It is a hard question; when I've asked it, I've been reminded that the 3 days is literal, &c things that don't fit perfectly. But prophecies are hard (esp putting several together), and it seems to me that very few people ever recognized they were living in prophetic times.
But don't we already act very careful about exposing our families to the outside world, maybe most especially to conciliar teachings? Just yesterday, we had a 14 yo altar boy (Confirmed last year) email everyone he was quitting Church (thank God I don't read email before Mass). This kid apparently likes what Frank has to say, but his actions (emailing everyone with blasphemies before Mass) were evil (left his mother in tears; he's saying he's an agnostic who thinks trads are too focused on the rules.)
:dwarf:
And it's hard to ignore that Putin is posturing for a stand against the West, and the West is bucking up against him. I could see some real ugliness coming from this "Russia vs the Sodomites" thing. Post-nuclear annihilation is the only way my meager brain can imagine decades of peace
after the Chastisement. This morning CNN was rambling on about how "unfair" Russia is acting with legal action against Madonna and Lady Gaga for pushing the gαy message in Russia last year (of course CNN made Russia out to look as bad as possible, but I was actually applauding Russia's actions!)
I know my g-ma (Lord let light perpetual shine on her) thought the two witnesses were alive in her day (++Lefebvre was one of them, IIRC), the argument being that anyone who
cared to ask "what happened to the Church" could learn of ++Lefebvre's excommunication for standing against Satanic rites. So she lived as if she was in the Chastisement.
Also, the sign in the sky: that lightening bolt at St. Peter's got A LOT of press coverage, and I didn't think much of it at the time, but now, I wonder if maybe it was a warning that even the remnants of the Latin Rite (motu) would be removed. A valid Mass was already hard to find without some kind of compromise (and some people already have no access within 4 hrs of where they live), but I really do feel sorry for the Franciscans who had thought they could get something holy from the conciliar church. They LOOK sad. (Why some went ahead with their vows this weekend, I can't explain. I would've run like Satan was behind me and never looked back.)

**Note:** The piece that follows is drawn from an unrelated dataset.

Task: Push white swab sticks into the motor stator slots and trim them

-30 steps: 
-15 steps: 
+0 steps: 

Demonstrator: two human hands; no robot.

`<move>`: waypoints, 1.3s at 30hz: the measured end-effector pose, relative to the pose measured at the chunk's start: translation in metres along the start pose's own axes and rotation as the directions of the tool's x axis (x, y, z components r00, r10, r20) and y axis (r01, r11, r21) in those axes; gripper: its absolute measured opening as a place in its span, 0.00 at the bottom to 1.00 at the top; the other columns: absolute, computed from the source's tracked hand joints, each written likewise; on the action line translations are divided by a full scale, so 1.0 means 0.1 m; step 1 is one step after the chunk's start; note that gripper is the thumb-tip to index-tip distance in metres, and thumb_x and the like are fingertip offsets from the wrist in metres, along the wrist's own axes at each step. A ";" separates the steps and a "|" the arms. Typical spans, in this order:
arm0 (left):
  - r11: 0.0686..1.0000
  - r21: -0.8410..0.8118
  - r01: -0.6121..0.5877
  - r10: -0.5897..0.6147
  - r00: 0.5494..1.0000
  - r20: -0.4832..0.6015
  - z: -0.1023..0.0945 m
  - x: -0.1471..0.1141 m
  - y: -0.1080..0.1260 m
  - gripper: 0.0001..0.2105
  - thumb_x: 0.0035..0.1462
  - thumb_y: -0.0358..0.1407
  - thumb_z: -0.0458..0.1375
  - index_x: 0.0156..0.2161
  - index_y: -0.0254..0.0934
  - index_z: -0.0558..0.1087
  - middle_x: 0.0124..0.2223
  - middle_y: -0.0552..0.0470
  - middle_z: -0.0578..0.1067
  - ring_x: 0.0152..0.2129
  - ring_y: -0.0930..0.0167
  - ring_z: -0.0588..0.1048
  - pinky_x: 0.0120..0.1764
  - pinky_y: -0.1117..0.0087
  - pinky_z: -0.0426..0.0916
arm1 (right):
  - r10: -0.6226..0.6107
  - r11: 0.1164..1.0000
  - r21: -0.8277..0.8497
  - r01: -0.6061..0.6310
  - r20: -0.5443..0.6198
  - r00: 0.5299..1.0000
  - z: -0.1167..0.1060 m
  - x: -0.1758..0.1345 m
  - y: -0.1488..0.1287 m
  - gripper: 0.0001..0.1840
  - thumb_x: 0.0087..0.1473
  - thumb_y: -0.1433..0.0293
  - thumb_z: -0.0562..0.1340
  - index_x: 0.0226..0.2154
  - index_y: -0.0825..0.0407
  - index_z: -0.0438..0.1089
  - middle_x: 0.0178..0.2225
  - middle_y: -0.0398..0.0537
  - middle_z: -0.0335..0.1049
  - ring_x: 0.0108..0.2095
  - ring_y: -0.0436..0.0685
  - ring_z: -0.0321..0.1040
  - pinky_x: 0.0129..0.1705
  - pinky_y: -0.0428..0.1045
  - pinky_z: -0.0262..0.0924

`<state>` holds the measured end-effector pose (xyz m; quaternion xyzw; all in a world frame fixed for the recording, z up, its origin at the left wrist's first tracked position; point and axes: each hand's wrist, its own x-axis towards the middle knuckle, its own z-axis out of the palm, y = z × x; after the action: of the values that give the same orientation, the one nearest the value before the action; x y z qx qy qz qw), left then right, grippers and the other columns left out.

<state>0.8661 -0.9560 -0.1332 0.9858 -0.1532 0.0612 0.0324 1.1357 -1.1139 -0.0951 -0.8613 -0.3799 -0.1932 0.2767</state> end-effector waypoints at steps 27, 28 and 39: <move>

My (maternal) g-ma apparently walked out of a strange "mass" in the late 70s with her head held high
not even knowing the SSPX would be there later (it was, but not right away); she just knew what wasn't right, and LEFT forever. My dad was critical of her, but as we grew up, my parents started driving further and further away to Mass, until it became an expensive weekend trip once a month to a warehouse-looking building with a meager setup inside; and then my parents stopped going altogether (I just got them a priest these last several years to go to their home for visits). So I know how ugly it can be to see people who don't know what to do when the Mass is "suddenly" not available to them. Very sad. They question themselves, they look at the EO, wonder if God left them; they're mocked, humiliated, and threatened by their own former friends.
So I'm thinking, maybe the lightening bolt was a sorta
last warning to any Catholics left that we're at least near the Chastisement, if not smack dab in it. I don't think it hurts to live as if we're in the Chastisement, and leave the unfolding of the details to God. So glad I have the example of my g-ma to follow, though. (I'm not sainting her, but looking back, she was right all along; even Daddy attests to that now.)